* Dataset section *

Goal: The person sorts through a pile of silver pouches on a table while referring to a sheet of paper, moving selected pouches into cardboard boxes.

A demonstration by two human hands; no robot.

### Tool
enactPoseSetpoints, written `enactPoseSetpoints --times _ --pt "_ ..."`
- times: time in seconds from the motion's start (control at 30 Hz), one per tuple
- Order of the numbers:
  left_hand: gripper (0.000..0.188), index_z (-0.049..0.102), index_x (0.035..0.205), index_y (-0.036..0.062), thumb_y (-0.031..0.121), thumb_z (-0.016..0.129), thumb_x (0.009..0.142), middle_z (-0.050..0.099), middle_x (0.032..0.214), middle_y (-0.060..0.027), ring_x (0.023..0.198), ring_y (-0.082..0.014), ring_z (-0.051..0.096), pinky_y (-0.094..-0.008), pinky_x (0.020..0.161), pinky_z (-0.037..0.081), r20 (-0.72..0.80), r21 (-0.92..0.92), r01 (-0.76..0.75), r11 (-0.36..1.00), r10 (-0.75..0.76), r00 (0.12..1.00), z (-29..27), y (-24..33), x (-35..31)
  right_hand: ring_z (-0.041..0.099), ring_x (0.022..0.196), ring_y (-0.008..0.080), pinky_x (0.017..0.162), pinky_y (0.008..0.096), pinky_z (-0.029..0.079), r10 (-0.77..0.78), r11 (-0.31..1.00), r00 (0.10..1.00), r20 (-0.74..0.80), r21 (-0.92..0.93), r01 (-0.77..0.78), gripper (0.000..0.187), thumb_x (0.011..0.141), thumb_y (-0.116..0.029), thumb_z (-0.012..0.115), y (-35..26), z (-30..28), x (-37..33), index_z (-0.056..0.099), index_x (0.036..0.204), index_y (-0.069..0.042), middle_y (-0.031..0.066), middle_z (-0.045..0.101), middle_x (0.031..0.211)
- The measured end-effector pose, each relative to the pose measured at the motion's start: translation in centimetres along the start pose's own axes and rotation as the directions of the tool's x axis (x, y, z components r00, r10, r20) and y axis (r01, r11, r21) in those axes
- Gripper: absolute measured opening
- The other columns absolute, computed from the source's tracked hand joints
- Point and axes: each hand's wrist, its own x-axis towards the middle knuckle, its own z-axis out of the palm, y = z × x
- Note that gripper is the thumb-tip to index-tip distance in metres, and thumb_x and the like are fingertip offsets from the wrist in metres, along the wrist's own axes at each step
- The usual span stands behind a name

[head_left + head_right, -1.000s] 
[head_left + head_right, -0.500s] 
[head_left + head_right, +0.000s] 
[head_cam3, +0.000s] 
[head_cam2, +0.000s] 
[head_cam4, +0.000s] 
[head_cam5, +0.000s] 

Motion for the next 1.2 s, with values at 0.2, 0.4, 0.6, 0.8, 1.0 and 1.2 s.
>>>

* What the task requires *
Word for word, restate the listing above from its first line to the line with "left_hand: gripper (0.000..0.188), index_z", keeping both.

* Finished exercise *
Goal: The person sorts through a pile of silver pouches on a table while referring to a sheet of paper, moving selected pouches into cardboard boxes.

A demonstration by two human hands; no robot.

### Tool
enactPoseSetpoints, written `enactPoseSetpoints --times _ --pt "_ ..."`
- times: time in seconds from the motion's start (control at 30 Hz), one per tuple
- Order of the numbers:
  left_hand: gripper (0.000..0.188), index_z (-0.049..0.102), index_x (0.035..0.205), index_y (-0.036..0.062), thumb_y (-0.031..0.121), thumb_z (-0.016..0.129), thumb_x (0.009..0.142), middle_z (-0.050..0.099), middle_x (0.032..0.214), middle_y (-0.060..0.027), ring_x (0.023..0.198), ring_y (-0.082..0.014), ring_z (-0.051..0.096), pinky_y (-0.094..-0.008), pinky_x (0.020..0.161), pinky_z (-0.037..0.081), r20 (-0.72..0.80), r21 (-0.92..0.92), r01 (-0.76..0.75), r11 (-0.36..1.00), r10 (-0.75..0.76), r00 (0.12..1.00), z (-29..27), y (-24..33), x (-35..31)

There is nothing further in this answer.